(Beginning of Source data)
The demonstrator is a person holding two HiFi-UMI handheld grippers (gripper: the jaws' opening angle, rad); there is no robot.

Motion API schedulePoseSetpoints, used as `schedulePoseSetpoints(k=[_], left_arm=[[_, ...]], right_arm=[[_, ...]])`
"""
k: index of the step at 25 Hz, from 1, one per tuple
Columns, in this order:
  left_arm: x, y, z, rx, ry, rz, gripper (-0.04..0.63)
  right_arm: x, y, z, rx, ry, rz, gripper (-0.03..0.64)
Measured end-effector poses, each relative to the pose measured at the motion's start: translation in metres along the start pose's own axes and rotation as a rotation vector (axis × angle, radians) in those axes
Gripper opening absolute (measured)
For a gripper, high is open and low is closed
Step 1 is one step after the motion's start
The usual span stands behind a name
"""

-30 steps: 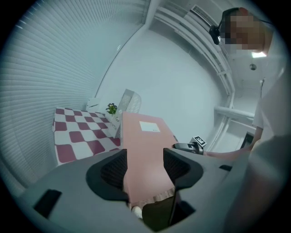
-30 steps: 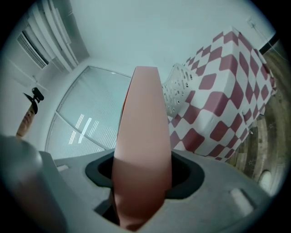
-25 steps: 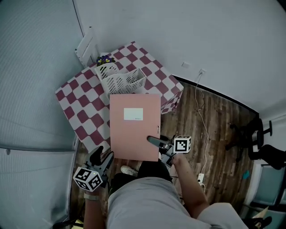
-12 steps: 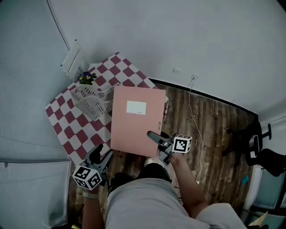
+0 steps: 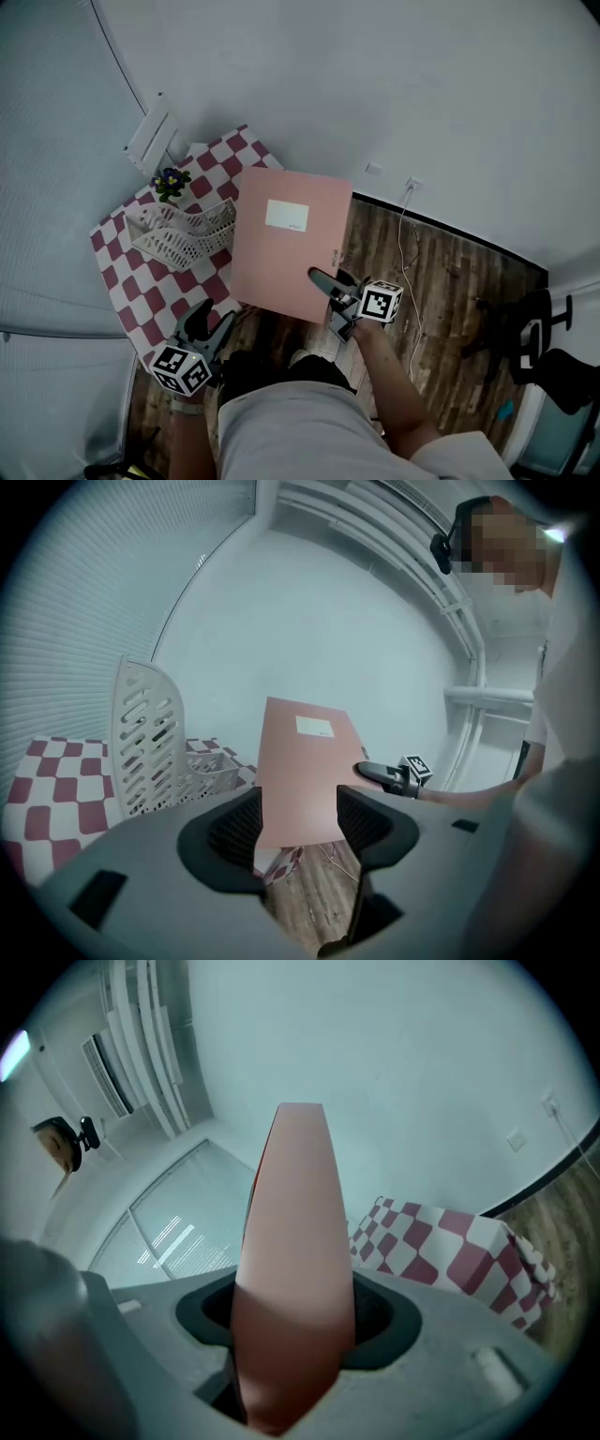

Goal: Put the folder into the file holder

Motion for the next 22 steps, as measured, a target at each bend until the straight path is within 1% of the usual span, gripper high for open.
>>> schedulePoseSetpoints(k=[5, 13, 17, 22], left_arm=[[-0.005, 0.007, -0.025, 0.002, 0.009, 0.01, 0.238], [-0.039, 0.029, -0.074, 0.022, 0.011, 0.052, 0.238], [-0.058, 0.042, -0.091, 0.042, 0.024, 0.072, 0.238], [-0.073, 0.05, -0.096, 0.071, 0.073, 0.097, 0.238]], right_arm=[[0.015, 0.034, -0.02, 0.001, 0.025, 0.03, 0.27], [0.029, 0.09, -0.074, -0.051, 0.087, 0.082, 0.27], [0.037, 0.119, -0.105, -0.074, 0.136, 0.111, 0.27], [0.039, 0.146, -0.15, -0.118, 0.229, 0.167, 0.269]])
Point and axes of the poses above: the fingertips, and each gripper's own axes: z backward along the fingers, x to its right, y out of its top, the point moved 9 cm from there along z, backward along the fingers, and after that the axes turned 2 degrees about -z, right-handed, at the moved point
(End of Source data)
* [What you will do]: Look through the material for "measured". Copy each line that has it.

* [Result]:
Measured end-effector poses, each relative to the pose measured at the motion's start: translation in metres along the start pose's own axes and rotation as a rotation vector (axis × angle, radians) in those axes
Gripper opening absolute (measured)
Motion for the next 22 steps, as measured, a target at each bend until the straight path is within 1% of the usual span, gripper high for open.

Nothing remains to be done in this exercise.